BigGuy taught himself to read by the age of 3–despite all of his other global developmental challenges. He actually taught himself to sight-read; but since he knew all of his letters and letter sounds, I intervened and imposed phonics on him. It wasn’t easy, but it was quick.
People used to tell me that I was so chill about homeschooling and my stock reply was “Well, he can read. Come talk to me when Girly is 8 and not reading yet and let’s see how chill I am then.” Because it seems like reading becomes the barometer of educational success and Girly is another story…
The reality is that I had met enough people who had kids that didn’t read until they were NINE (yes, NINE) and were totally fine. So I was able to really relax about when Girly decided she was ready to read. But she started verbalizing a desire to read at age 4.
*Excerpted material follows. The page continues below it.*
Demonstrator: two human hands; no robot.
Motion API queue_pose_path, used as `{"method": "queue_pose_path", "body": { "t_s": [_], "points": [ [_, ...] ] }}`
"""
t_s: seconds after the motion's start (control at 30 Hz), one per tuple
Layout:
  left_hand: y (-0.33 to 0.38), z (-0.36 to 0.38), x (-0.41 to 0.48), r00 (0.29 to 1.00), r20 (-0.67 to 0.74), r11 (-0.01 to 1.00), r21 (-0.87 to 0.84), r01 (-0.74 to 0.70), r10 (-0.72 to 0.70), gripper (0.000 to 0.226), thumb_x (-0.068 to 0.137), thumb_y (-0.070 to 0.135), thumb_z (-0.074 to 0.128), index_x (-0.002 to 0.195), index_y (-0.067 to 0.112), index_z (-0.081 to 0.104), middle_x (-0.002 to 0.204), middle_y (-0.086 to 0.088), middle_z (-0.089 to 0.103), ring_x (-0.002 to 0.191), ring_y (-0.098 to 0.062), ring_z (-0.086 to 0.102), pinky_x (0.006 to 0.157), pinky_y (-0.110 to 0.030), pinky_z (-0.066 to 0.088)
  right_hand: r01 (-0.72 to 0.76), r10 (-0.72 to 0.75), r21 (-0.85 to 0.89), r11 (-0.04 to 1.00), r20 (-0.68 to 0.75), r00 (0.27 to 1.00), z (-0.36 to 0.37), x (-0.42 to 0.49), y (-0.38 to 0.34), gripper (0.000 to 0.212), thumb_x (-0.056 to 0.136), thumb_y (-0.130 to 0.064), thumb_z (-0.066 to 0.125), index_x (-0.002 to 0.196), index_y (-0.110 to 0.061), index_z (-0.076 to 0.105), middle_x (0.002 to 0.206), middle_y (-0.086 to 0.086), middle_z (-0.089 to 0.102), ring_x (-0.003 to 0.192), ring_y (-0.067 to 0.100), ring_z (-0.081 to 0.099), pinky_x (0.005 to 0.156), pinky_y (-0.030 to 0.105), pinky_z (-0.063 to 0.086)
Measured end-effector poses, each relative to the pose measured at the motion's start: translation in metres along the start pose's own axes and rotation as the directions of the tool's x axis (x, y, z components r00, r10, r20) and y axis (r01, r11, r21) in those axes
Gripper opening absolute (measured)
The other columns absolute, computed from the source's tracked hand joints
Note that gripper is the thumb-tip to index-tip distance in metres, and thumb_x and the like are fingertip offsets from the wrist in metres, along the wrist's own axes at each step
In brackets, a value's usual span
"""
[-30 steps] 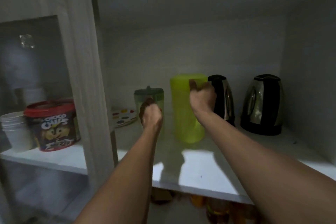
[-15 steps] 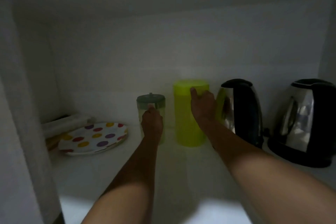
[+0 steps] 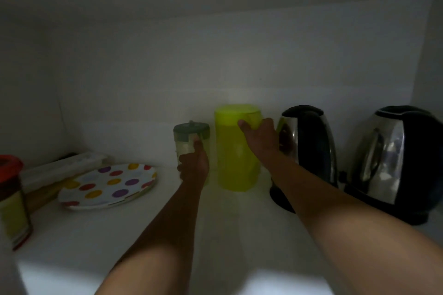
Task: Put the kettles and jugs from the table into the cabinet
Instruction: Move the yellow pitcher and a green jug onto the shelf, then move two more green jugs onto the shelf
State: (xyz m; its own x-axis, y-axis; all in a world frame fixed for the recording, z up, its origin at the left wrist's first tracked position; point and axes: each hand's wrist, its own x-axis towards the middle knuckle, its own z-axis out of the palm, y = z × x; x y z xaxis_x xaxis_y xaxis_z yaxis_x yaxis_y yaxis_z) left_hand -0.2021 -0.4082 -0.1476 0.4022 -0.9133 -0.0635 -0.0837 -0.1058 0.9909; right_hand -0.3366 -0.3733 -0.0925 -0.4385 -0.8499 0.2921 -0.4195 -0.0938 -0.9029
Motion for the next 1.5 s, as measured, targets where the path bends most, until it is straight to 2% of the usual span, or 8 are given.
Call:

I’m pretty sure she knew all of her letters at that point. I know she had to learn at least A-G because that was the requirement to take piano lessons and she was pretty driven for that. I think we learned all of them, though. Despite her regular request to learn to read, she had zero tolerance for the process I knew: start with 3-letter words that are consonant-vowel-consonant (CVC) and sound them out.
She would have none of that.
I would have none of anything else.
Because she was 4 and nobody needs to read at four.
This went on intermittently and I would follow her request and try again with her. Nnnnope. I even bought Funnix because someone said it was “Teach Your Child to Read in 100 Easy Lessons” but in video game format. Nnnnnnope.
I didn’t even read to her THAT much. Seriously. But I DID let her watch an episode of Sesame Street each day for probably a good 6 months and suddenly she was trying to sound out words on her own. SHE WAS READY.
Now we sat down with some Bob Books and got down to it. Now she had the perseverance she needed to get through sounding out the words. Now she wasn’t discouraged when it got hard, she was determined. Here we are, age 6-1/2 at the end of what would be a public school Kindergarten year and she is reading. She understands the concept of “silent e” but doesn’t always apply it (she will if you remind her that “there’s a silent e there”). She knows what “th”, “ch” and “sh” are supposed to sound like. And more often than I can understand, she manages to sound out enough of a long word to nail it. Like “beautiful”.
We need to work on sight words and vowel combinations and some other stuff, but it’s a lot easier now that she actually wants to do it.
So we read on the hammock. She reads something to me and then I read something to her. And I can continue to be chill because she can read. Which is pretty much what the mainstream wants to hear so they can judge the success of our homeschooling.